Transcribe the listing in full, excluding any pictures.

--- START ---

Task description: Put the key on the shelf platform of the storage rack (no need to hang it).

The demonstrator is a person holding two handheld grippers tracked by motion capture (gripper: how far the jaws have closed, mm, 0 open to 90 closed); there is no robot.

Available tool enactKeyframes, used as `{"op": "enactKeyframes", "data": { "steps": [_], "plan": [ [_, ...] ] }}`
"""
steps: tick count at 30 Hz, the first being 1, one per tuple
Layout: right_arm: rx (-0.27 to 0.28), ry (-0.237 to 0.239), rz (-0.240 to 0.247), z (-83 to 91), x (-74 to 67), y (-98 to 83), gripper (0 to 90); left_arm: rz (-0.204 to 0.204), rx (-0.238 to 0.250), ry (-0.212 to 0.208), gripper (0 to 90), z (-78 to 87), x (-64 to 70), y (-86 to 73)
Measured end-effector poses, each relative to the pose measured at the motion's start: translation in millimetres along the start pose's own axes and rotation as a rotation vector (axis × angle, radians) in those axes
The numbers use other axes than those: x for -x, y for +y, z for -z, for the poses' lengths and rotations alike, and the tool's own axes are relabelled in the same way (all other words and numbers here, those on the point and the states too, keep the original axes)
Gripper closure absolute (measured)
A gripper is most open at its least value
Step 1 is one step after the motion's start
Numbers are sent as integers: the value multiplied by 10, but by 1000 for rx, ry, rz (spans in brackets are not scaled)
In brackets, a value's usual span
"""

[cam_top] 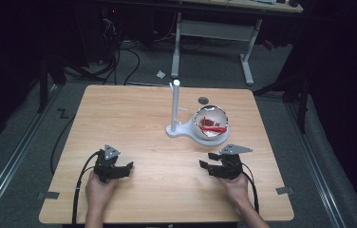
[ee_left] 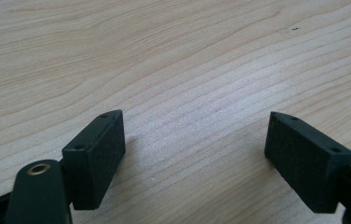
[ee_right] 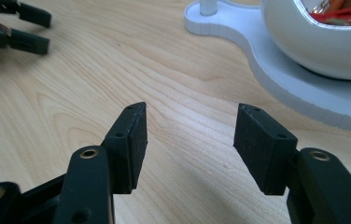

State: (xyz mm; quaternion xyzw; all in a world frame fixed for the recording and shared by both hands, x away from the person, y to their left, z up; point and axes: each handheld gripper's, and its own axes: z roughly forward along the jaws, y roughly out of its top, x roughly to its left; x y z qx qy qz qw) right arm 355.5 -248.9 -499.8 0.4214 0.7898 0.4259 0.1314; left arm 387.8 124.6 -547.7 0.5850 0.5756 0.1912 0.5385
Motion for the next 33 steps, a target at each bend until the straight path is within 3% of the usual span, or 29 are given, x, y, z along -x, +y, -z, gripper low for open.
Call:
{"op": "enactKeyframes", "data": {
  "steps": [8, 27, 31, 33],
  "plan": [
    [-29, -22, 18, -162, -12, -88, 422, 0, 0, 0, 207, 0, 0, 0],
    [-76, -71, 54, -329, -92, -159, 394, 0, 0, 0, 207, 0, 0, 0],
    [-92, -90, 74, -351, -113, -154, 383, 0, 0, 0, 207, 0, 0, 0],
    [-101, -110, 110, -362, -141, -153, 379, 0, 0, 0, 207, 0, 0, 0]
  ]
}}
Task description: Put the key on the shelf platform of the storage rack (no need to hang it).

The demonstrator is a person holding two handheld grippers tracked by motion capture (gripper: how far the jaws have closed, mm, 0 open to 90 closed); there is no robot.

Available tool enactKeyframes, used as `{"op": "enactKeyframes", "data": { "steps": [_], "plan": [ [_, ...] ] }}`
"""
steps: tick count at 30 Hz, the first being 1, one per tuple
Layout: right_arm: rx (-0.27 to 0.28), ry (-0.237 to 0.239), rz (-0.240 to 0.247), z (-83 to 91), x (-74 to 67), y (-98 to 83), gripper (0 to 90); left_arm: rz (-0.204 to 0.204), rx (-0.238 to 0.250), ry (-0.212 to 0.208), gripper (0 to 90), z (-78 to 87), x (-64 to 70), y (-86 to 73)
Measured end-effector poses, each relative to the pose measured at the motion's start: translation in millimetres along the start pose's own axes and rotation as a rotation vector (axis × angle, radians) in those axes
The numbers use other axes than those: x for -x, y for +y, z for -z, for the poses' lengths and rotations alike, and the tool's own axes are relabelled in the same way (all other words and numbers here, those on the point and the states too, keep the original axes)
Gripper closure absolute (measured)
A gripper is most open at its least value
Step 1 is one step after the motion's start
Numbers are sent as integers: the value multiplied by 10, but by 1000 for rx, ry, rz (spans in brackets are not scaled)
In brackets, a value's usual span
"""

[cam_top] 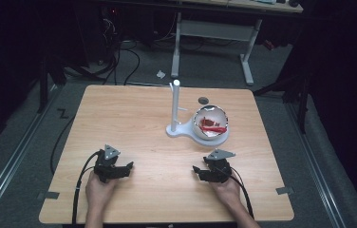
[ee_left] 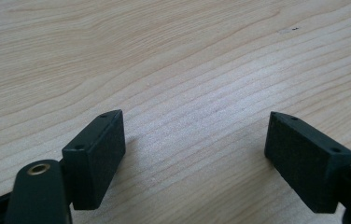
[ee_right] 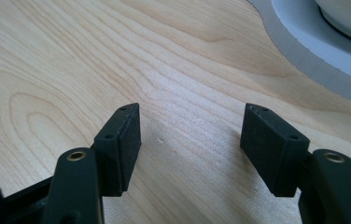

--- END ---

> **RESPONSE TO THE TASK**:
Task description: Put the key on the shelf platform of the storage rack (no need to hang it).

The demonstrator is a person holding two handheld grippers tracked by motion capture (gripper: how far the jaws have closed, mm, 0 open to 90 closed); there is no robot.

Available tool enactKeyframes, used as `{"op": "enactKeyframes", "data": { "steps": [_], "plan": [ [_, ...] ] }}`
"""
steps: tick count at 30 Hz, the first being 1, one per tuple
Layout: right_arm: rx (-0.27 to 0.28), ry (-0.237 to 0.239), rz (-0.240 to 0.247), z (-83 to 91), x (-74 to 67), y (-98 to 83), gripper (0 to 90); left_arm: rz (-0.204 to 0.204), rx (-0.238 to 0.250), ry (-0.212 to 0.208), gripper (0 to 90), z (-78 to 87), x (-64 to 70), y (-86 to 73)
Measured end-effector poses, each relative to the pose measured at the motion's start: translation in millimetres along the start pose's own axes and rotation as a rotation vector (axis × angle, radians) in those axes
The numbers use other axes than those: x for -x, y for +y, z for -z, for the poses' lengths and rotations alike, and the tool's own axes are relabelled in the same way (all other words and numbers here, those on the point and the states too, keep the original axes)
Gripper closure absolute (measured)
A gripper is most open at its least value
Step 1 is one step after the motion's start
Numbers are sent as integers: the value multiplied by 10, but by 1000 for rx, ry, rz (spans in brackets are not scaled)
In brackets, a value's usual span
"""

[cam_top] 
[ee_left] 
[ee_right] 

State: (xyz mm; quaternion xyzw; all in a world frame fixed for the recording and shared by both hands, x away from the person, y to their left, z up; point and axes: each handheld gripper's, and its own axes: z roughly forward along the jaws, y roughly out of its top, x roughly to its left; x y z qx qy qz qw) right arm 355.5 -248.9 -499.8 0.4214 0.7898 0.4259 0.1314; left arm 387.8 124.6 -547.7 0.5850 0.5756 0.1912 0.5385
Motion for the next 33 steps, a target at each bend until the straight path is within 3% of the usual span, or 29 are given, x, y, z along -x, +y, -z, gripper low for open.
Call:
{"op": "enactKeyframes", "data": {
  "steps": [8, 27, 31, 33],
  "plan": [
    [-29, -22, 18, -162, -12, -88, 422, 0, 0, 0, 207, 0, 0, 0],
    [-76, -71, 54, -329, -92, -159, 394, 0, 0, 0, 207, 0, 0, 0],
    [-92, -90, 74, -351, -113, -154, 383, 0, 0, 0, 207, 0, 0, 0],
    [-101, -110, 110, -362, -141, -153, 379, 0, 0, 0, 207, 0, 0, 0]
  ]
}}
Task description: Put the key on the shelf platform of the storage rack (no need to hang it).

The demonstrator is a person holding two handheld grippers tracked by motion capture (gripper: how far the jaws have closed, mm, 0 open to 90 closed); there is no robot.

Available tool enactKeyframes, used as `{"op": "enactKeyframes", "data": { "steps": [_], "plan": [ [_, ...] ] }}`
"""
steps: tick count at 30 Hz, the first being 1, one per tuple
Layout: right_arm: rx (-0.27 to 0.28), ry (-0.237 to 0.239), rz (-0.240 to 0.247), z (-83 to 91), x (-74 to 67), y (-98 to 83), gripper (0 to 90); left_arm: rz (-0.204 to 0.204), rx (-0.238 to 0.250), ry (-0.212 to 0.208), gripper (0 to 90), z (-78 to 87), x (-64 to 70), y (-86 to 73)
Measured end-effector poses, each relative to the pose measured at the motion's start: translation in millimetres along the start pose's own axes and rotation as a rotation vector (axis × angle, radians) in those axes
The numbers use other axes than those: x for -x, y for +y, z for -z, for the poses' lengths and rotations alike, and the tool's own axes are relabelled in the same way (all other words and numbers here, those on the point and the states too, keep the original axes)
Gripper closure absolute (measured)
A gripper is most open at its least value
Step 1 is one step after the motion's start
Numbers are sent as integers: the value multiplied by 10, but by 1000 for rx, ry, rz (spans in brackets are not scaled)
In brackets, a value's usual span
"""

[cam_top] 
[ee_left] 
[ee_right] 

What the exercise asked for has been given in full.